# The problem:
Return each record shown below exactly, with none omitted.

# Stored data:
※ ※ ※

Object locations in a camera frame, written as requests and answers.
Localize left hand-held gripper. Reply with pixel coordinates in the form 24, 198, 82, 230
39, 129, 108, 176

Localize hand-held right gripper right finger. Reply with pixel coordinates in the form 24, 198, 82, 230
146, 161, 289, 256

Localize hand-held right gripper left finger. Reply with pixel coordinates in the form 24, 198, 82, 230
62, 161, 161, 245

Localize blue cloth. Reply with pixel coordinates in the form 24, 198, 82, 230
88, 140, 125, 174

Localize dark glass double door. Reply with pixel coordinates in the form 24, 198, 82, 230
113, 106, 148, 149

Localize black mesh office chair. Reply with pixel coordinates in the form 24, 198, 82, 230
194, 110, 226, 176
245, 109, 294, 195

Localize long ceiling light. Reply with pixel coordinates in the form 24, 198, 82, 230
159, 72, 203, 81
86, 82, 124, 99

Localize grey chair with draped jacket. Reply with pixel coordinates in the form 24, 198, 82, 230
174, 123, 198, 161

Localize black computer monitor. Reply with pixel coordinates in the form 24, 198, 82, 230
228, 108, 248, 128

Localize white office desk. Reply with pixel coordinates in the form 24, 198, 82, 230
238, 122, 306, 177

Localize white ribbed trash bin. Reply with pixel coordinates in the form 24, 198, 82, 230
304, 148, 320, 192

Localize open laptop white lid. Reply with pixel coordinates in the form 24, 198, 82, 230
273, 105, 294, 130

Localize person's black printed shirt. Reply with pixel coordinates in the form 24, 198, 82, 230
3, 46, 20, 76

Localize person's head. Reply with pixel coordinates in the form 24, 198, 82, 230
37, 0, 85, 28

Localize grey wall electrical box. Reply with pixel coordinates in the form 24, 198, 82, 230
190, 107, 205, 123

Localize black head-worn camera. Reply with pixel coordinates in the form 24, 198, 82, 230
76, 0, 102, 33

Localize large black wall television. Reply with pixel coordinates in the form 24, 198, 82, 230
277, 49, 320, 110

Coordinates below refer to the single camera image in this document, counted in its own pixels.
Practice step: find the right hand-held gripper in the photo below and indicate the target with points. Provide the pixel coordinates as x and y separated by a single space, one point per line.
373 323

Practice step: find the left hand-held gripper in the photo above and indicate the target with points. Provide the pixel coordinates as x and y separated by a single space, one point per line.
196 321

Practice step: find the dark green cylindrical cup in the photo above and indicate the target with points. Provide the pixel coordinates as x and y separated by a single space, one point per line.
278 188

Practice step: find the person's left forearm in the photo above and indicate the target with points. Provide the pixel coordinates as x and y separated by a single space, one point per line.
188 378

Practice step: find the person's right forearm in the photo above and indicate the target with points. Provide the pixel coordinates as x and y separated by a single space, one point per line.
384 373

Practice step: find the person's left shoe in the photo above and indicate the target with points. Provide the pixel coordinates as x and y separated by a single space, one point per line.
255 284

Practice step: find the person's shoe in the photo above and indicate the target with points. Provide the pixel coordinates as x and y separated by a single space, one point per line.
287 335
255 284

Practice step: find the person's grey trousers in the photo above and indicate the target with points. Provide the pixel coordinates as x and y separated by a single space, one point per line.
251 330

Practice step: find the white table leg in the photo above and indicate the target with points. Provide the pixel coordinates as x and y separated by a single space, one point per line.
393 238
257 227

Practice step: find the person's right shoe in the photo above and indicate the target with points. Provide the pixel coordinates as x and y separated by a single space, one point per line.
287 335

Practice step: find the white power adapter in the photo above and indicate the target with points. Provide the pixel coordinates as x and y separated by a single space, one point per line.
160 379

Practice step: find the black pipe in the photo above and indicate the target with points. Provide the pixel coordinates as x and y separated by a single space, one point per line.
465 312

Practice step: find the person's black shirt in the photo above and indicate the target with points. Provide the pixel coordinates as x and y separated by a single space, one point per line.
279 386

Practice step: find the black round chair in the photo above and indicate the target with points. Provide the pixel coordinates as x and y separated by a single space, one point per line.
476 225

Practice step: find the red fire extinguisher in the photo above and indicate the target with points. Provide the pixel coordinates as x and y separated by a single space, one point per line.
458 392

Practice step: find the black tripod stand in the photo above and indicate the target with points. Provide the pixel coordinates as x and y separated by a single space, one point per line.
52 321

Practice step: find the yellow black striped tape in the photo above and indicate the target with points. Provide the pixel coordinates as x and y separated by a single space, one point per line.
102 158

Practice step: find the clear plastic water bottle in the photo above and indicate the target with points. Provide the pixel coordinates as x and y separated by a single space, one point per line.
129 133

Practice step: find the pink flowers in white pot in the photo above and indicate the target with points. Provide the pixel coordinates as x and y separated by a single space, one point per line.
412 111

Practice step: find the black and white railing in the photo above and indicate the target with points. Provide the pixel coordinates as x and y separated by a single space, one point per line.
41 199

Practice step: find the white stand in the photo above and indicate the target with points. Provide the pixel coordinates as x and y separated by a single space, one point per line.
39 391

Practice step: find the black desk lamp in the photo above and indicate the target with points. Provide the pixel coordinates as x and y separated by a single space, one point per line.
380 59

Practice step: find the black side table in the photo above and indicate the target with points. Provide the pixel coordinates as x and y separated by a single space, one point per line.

※ ※ ※

# Response:
Object locations in a camera frame, written as requests and answers.
Localize left hand-held gripper. Reply with pixel coordinates in the form 24, 198, 82, 230
39, 129, 108, 176

Localize hand-held right gripper right finger. Reply with pixel coordinates in the form 24, 198, 82, 230
146, 161, 289, 256

Localize hand-held right gripper left finger. Reply with pixel coordinates in the form 24, 198, 82, 230
62, 161, 161, 245

Localize blue cloth. Reply with pixel coordinates in the form 24, 198, 82, 230
88, 140, 125, 174

Localize dark glass double door. Reply with pixel coordinates in the form 24, 198, 82, 230
113, 106, 148, 149

Localize black mesh office chair. Reply with pixel coordinates in the form 24, 198, 82, 230
194, 110, 226, 176
245, 109, 294, 195

Localize long ceiling light. Reply with pixel coordinates in the form 24, 198, 82, 230
159, 72, 203, 81
86, 82, 124, 99

Localize grey chair with draped jacket. Reply with pixel coordinates in the form 24, 198, 82, 230
174, 123, 198, 161

Localize black computer monitor. Reply with pixel coordinates in the form 24, 198, 82, 230
228, 108, 248, 128

Localize white office desk. Reply with pixel coordinates in the form 24, 198, 82, 230
238, 122, 306, 177

Localize white ribbed trash bin. Reply with pixel coordinates in the form 24, 198, 82, 230
304, 148, 320, 192

Localize open laptop white lid. Reply with pixel coordinates in the form 24, 198, 82, 230
273, 105, 294, 130

Localize person's black printed shirt. Reply with pixel coordinates in the form 24, 198, 82, 230
3, 46, 20, 76

Localize person's head. Reply with pixel coordinates in the form 24, 198, 82, 230
37, 0, 85, 28

Localize grey wall electrical box. Reply with pixel coordinates in the form 24, 198, 82, 230
190, 107, 205, 123

Localize black head-worn camera. Reply with pixel coordinates in the form 24, 198, 82, 230
76, 0, 102, 33

Localize large black wall television. Reply with pixel coordinates in the form 24, 198, 82, 230
277, 49, 320, 110

Coordinates below refer to the single camera image in this document, counted in its own pixels.
Practice step: find the right hand-held gripper in the photo below and indicate the target with points. Provide the pixel coordinates as x and y separated by a single space, one point per line.
373 323

Practice step: find the left hand-held gripper in the photo above and indicate the target with points. Provide the pixel coordinates as x and y separated by a single space, one point per line.
196 321

Practice step: find the dark green cylindrical cup in the photo above and indicate the target with points. Provide the pixel coordinates as x and y separated by a single space, one point per line.
278 188

Practice step: find the person's left forearm in the photo above and indicate the target with points. Provide the pixel coordinates as x and y separated by a single space, one point per line.
188 378

Practice step: find the person's right forearm in the photo above and indicate the target with points. Provide the pixel coordinates as x and y separated by a single space, one point per line.
384 373

Practice step: find the person's left shoe in the photo above and indicate the target with points. Provide the pixel coordinates as x and y separated by a single space, one point per line.
255 284

Practice step: find the person's shoe in the photo above and indicate the target with points. Provide the pixel coordinates as x and y separated by a single space, one point per line.
287 335
255 284

Practice step: find the person's grey trousers in the photo above and indicate the target with points. Provide the pixel coordinates as x and y separated by a single space, one point per line.
251 330

Practice step: find the white table leg in the photo above and indicate the target with points. Provide the pixel coordinates as x and y separated by a single space, one point per line.
393 238
257 227

Practice step: find the person's right shoe in the photo above and indicate the target with points. Provide the pixel coordinates as x and y separated by a single space, one point per line.
287 335

Practice step: find the white power adapter in the photo above and indicate the target with points. Provide the pixel coordinates as x and y separated by a single space, one point per line.
160 379

Practice step: find the black pipe in the photo above and indicate the target with points. Provide the pixel coordinates as x and y separated by a single space, one point per line.
465 312

Practice step: find the person's black shirt in the photo above and indicate the target with points. Provide the pixel coordinates as x and y separated by a single space, one point per line.
279 386

Practice step: find the black round chair in the photo above and indicate the target with points. Provide the pixel coordinates as x and y separated by a single space, one point per line.
476 225

Practice step: find the red fire extinguisher in the photo above and indicate the target with points. Provide the pixel coordinates as x and y separated by a single space, one point per line.
458 392

Practice step: find the black tripod stand in the photo above and indicate the target with points. Provide the pixel coordinates as x and y separated by a single space, one point per line.
52 321

Practice step: find the yellow black striped tape in the photo above and indicate the target with points. Provide the pixel coordinates as x and y separated by a single space, one point per line.
102 158

Practice step: find the clear plastic water bottle in the photo above and indicate the target with points. Provide the pixel coordinates as x and y separated by a single space, one point per line.
129 133

Practice step: find the pink flowers in white pot in the photo above and indicate the target with points. Provide the pixel coordinates as x and y separated by a single space, one point per line.
412 111

Practice step: find the black and white railing in the photo above and indicate the target with points. Provide the pixel coordinates as x and y separated by a single space, one point per line.
41 199

Practice step: find the white stand in the photo above and indicate the target with points. Provide the pixel coordinates as x and y separated by a single space, one point per line.
39 391

Practice step: find the black desk lamp in the photo above and indicate the target with points. Provide the pixel coordinates as x and y separated by a single space, one point per line.
380 59

Practice step: find the black side table in the photo above and indicate the target with points. Provide the pixel coordinates as x and y separated by a single space, one point per line.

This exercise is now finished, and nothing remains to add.